Michigan has two intertwined problems when it comes to car insurance rates, according to a new University of Michigan report: overall high premiums that place the biggest burden on the poorest communities.
The report finds that car insurance is unaffordable for the vast majority in Michigan, with “affordability” defined as two percent or less of an area’s median income.
97% of Michigan zip codes hit that threshold. Only a few more affluent areas around Detroit, Ann Arbor and Lansing had truly affordable rates.
But rates are even higher in lower-income communities, and highest in Detroit, where residents can pay on average 12-to-36% of median income on auto insurance. The average car insurance premium in Detroit is $5,414, compared to $2,610 for the state as a whole (which is twice the national average).
UM researchers Patrick Cooney, Elizabeth Phillips, and Joshua Rivera say the practical impact is that in those communities, many people drive uninsured, or can’t drive at all. And that perpetuates poverty.
“Unaffordable insurance may force low-and moderate-income individuals to forgo driving, limiting their ability to get to school, health care appointments, or jobs that are often outside the city limits,” the report notes. “Recent findings from a representative survey of Detroiters finds that 34 percent don’t own a car, and nearly a quarter report having recently missed work or an appointment due to lack of transportation.”
The report also delves into why Michigan’s car insurance premiums are so high, and why there is such a large disparity between zip codes based on income.
The researchers note that Michigan requires drivers to purchase unlimited Personal Injury Protection [PIP] policies, which means that insurers are on the hook for unlimited medical fees. That’s coupled with a lack of regulated fee schedules for medical providers, who tend to charge more for procedures covered by PIP than those covered by other insurance programs such as Medicare.
The report’s authors suggest the state impose medical fee schedules and offer a selection of capped PIP policies. In this way, its suggestions mirror the agenda of Detroit Mayor Mike Duggan, who’s aggressively campaigned for major changes to car insurance at the state level.
The report also suggests that change will alleviate the higher rate burden on Detroit, which sees both more and higher PIP payouts than other areas. But it also notes that another factor that drives rates up in poorer communities is the use of non-driving factors like credit scores to determine rates. Restricting the use of those factors is in line with what some other Michigan policymakers, such as U.S. Representative Rashida Tlaib, have suggested in order to bring down rates.
Unmentioned in the report, and in most policymakers’ narratives about auto insurance costs in Michigan, is that Michigan is what’s called a “file and use” state. That means rate-setting itself is loosely regulated at the state level, largely letting insurers file and then set rates on their own, with the only criteria for approval being that they’re “actuarially sound.”

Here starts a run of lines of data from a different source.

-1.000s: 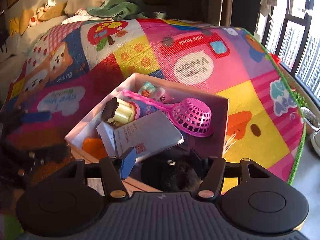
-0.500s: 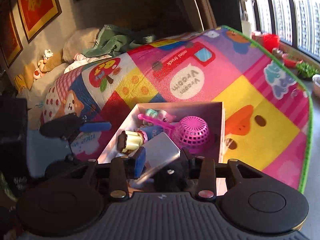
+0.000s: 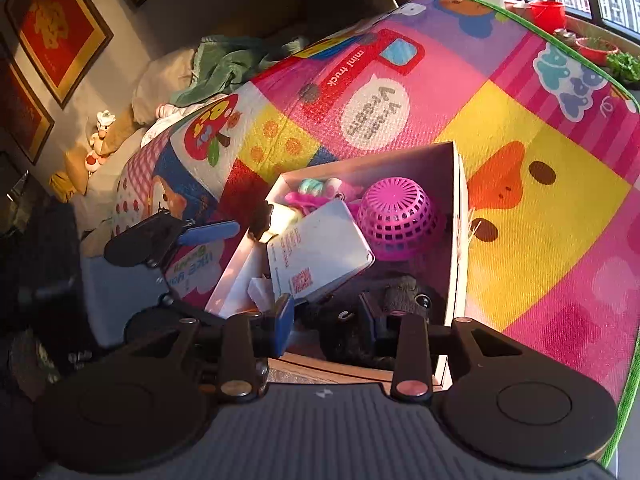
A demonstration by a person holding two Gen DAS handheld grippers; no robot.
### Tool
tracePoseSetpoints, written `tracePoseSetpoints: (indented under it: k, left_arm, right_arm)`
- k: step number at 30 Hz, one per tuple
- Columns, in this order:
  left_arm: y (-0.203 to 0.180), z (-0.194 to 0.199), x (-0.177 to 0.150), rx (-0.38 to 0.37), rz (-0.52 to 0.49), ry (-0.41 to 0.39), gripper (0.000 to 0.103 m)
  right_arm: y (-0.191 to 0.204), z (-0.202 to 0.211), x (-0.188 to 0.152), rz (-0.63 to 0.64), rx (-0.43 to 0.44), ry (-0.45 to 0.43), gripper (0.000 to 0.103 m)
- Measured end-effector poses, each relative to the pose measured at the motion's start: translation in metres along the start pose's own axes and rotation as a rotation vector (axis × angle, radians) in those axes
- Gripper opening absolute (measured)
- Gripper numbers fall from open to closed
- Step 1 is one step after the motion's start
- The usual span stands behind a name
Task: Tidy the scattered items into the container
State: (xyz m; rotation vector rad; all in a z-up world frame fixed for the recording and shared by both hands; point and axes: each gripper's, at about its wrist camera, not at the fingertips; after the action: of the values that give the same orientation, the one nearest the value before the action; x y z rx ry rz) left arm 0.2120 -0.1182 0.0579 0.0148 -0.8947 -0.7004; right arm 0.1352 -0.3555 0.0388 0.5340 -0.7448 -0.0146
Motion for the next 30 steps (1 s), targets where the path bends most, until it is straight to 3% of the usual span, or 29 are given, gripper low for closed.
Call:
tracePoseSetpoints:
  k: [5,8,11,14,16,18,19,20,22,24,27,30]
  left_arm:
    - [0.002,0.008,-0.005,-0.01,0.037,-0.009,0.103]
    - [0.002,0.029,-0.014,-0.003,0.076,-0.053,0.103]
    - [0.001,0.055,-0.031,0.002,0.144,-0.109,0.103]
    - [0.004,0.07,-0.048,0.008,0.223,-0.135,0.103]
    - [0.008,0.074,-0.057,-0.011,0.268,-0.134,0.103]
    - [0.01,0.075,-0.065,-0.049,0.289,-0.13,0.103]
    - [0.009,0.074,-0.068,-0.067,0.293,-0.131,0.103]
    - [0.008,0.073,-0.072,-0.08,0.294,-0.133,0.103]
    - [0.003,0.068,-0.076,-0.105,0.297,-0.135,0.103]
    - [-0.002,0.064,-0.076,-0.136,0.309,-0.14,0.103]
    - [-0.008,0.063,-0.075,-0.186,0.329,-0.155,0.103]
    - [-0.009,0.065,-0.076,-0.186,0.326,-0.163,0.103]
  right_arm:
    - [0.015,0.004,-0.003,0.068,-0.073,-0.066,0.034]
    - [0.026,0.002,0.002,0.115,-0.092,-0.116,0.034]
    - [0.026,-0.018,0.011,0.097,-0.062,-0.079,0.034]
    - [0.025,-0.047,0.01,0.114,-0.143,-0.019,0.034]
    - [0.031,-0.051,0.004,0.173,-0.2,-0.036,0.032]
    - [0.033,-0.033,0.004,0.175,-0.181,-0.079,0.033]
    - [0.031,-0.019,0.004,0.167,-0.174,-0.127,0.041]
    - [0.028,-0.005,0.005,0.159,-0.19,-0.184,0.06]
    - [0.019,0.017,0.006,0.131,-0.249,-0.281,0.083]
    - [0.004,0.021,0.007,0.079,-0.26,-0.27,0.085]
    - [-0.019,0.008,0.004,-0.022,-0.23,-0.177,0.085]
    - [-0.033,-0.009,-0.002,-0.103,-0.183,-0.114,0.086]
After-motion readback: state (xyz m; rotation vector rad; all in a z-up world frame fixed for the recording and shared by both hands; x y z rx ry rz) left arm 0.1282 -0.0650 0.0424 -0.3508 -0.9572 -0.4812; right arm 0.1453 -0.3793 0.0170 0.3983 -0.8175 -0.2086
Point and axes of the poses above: each gripper's, at about its wrist camera, not at the fingertips, and z roughly against the way its jaws point, y to its left, x to its top, and after that the axes turned 2 degrees about x, right-handed
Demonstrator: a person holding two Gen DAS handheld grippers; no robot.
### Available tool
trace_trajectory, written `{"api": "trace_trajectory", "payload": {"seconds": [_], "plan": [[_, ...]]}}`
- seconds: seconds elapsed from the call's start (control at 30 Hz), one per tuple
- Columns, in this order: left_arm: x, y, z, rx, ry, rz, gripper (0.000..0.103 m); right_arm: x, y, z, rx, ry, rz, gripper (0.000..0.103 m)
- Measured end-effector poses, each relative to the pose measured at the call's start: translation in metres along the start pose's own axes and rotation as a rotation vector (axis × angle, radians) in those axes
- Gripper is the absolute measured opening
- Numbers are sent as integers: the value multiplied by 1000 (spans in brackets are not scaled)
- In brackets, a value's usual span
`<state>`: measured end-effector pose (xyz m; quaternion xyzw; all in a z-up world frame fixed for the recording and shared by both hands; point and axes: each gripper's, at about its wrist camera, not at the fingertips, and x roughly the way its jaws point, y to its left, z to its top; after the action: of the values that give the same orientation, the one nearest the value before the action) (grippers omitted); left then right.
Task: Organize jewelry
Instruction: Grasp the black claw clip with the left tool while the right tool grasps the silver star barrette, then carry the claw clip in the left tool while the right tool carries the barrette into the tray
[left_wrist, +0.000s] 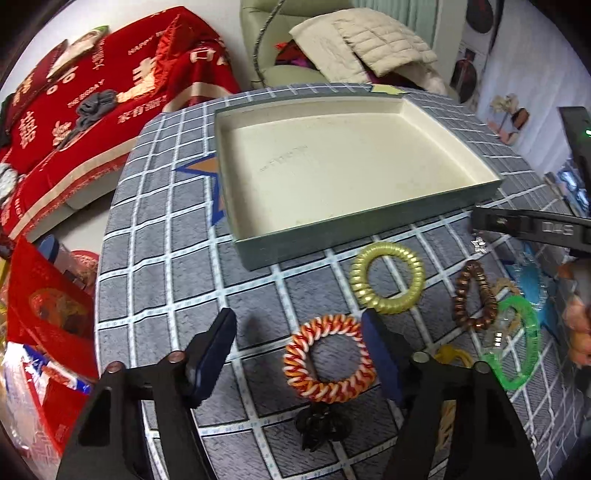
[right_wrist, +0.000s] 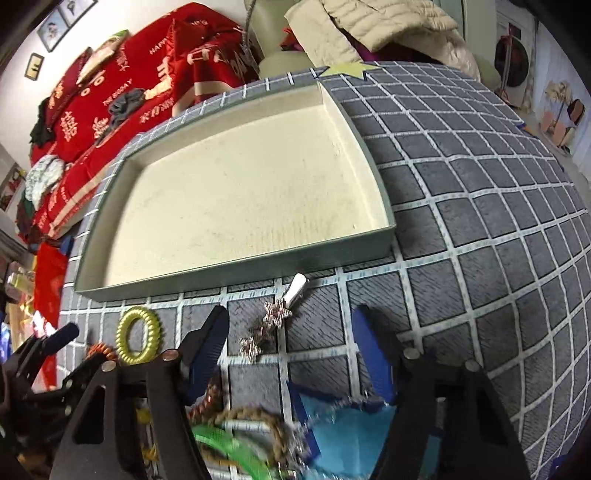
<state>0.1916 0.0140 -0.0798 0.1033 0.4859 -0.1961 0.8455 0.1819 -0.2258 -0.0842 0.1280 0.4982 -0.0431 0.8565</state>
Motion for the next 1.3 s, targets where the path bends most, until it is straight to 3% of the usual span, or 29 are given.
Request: {"api": "trace_trajectory", "payload": {"seconds": [0.1,0.17,0.23,0.3,0.37,0.4,0.77,0.83,0.93,1.07,1.1,1.13,1.17,1.3], "plan": [[0,-2,1,13,4,-23,81,4,13,-2,-60,1,-57,66],[0,-2,0,6,7,-71,65,4,18,-3,-93,-1,-87,62],[-1,-5,0,11,4,-90,52,4,21,-4,-121,-5,-111,54],[-3,-8,-1,28,-6,-76,50,3,21,-4,-143,-9,-119,37],[-4,-10,-2,40,-20,-57,23,2,20,-4,-148,-12,-114,30],[-5,-9,-1,30,-19,-54,21,1,20,-5,-149,-14,-110,30],[-20,4,-1,-44,-41,-88,21,-19,13,-7,-119,-46,-19,30],[-24,5,0,-47,-46,-67,21,-23,12,-8,-116,-52,-5,30],[-29,7,-4,-33,-64,32,21,-30,11,-10,-109,-61,29,30],[-34,16,-11,-81,-68,21,21,-39,8,-13,-89,-72,73,30],[-35,17,-13,-79,-81,31,22,-41,8,-13,-90,-75,74,30],[-35,17,-13,-77,-87,41,52,-42,9,-14,-93,-77,74,30],[-34,17,-14,-78,-78,42,103,-43,10,-15,-98,-78,75,30],[-24,11,-12,-25,-98,76,103,-50,13,-17,-104,-90,91,30]]}}
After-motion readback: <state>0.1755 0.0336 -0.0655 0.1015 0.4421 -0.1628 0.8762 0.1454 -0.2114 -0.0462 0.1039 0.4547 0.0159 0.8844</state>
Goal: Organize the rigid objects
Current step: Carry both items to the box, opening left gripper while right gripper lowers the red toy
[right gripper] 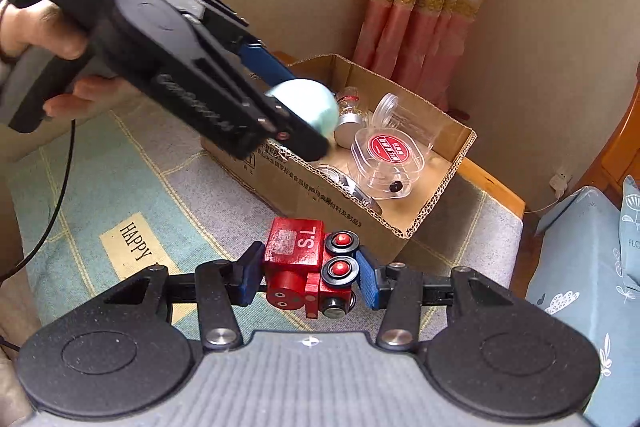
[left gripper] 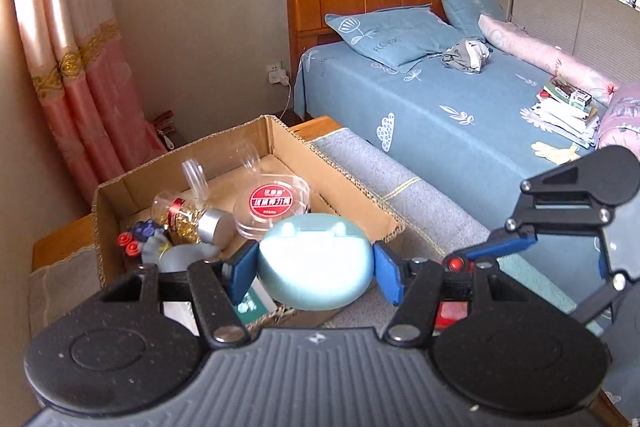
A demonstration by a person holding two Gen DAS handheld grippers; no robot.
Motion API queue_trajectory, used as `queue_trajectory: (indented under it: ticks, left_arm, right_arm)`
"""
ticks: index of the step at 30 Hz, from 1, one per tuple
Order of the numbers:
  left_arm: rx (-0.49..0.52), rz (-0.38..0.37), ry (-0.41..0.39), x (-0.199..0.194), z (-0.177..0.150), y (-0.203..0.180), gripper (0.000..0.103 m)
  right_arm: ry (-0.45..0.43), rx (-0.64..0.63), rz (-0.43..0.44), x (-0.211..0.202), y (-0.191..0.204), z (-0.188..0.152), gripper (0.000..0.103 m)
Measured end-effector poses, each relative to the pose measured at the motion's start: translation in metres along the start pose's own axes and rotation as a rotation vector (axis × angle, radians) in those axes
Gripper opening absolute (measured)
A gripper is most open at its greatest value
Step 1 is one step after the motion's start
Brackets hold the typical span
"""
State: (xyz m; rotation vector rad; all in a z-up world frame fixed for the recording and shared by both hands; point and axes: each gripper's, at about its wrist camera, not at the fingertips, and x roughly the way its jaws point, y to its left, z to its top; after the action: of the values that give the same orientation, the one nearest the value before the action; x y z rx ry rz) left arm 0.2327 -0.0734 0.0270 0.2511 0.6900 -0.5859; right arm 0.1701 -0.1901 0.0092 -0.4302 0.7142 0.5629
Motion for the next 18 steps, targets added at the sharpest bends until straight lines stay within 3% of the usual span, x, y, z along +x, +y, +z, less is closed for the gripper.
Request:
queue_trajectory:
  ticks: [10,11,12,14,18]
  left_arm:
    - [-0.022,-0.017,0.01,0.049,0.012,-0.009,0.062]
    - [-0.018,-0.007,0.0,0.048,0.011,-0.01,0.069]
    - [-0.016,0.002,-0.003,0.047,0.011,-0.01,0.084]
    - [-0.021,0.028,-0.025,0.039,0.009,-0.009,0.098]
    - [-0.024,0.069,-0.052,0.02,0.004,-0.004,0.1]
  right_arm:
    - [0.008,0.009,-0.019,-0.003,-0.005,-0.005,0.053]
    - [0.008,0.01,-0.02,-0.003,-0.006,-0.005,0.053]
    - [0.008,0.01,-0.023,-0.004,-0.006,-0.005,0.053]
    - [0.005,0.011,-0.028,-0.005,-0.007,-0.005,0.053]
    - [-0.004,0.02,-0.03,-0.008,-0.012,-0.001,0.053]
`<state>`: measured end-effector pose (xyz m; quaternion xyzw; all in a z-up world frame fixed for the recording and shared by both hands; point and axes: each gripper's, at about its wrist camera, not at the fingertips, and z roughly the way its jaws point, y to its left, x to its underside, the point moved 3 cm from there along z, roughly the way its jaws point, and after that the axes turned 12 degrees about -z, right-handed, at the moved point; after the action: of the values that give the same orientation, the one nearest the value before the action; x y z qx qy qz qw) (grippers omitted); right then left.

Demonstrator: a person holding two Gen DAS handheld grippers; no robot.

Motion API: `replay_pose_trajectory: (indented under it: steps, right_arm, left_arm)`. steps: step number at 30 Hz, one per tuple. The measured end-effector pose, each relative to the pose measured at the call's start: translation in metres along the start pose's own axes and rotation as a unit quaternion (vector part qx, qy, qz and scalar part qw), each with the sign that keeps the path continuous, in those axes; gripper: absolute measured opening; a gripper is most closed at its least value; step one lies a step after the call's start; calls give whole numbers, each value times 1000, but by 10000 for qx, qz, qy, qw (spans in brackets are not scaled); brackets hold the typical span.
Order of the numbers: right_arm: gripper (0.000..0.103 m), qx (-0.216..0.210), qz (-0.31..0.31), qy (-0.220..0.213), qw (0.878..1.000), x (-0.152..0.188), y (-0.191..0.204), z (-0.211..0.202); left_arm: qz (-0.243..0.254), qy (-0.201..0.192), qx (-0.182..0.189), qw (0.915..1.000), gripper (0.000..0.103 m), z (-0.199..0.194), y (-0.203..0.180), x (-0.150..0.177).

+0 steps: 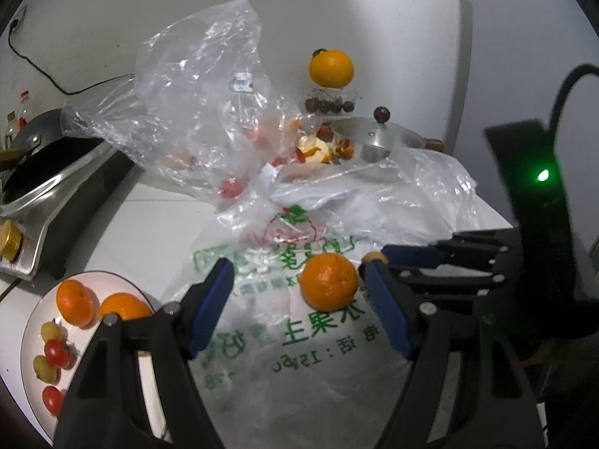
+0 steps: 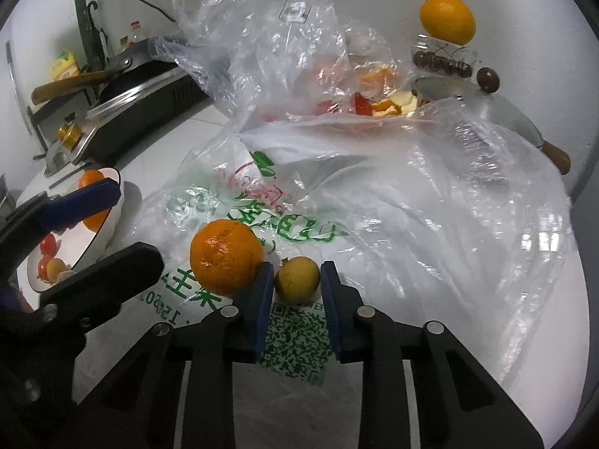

The report is clear-eyed about the political obstacles to change.
“The sides of this debate are well drawn,” the researchers write. “Medical providers, trial lawyers, and patient advocates have fought all efforts to reduce PIP payouts. Those representing high-poverty areas of the state have resisted reforms that fail to address the use of non-driving related factors in setting insurance rates. Insurers push back against efforts to restrict the use of non-driving factors, arguing that they need this information to create actuarially sound models.”
But it warns that tackling the problem is necessary: “Only in doing so can Michigan end a cycle of poverty that puts Michiganders and our state, as a whole, at a competitive disadvantage.”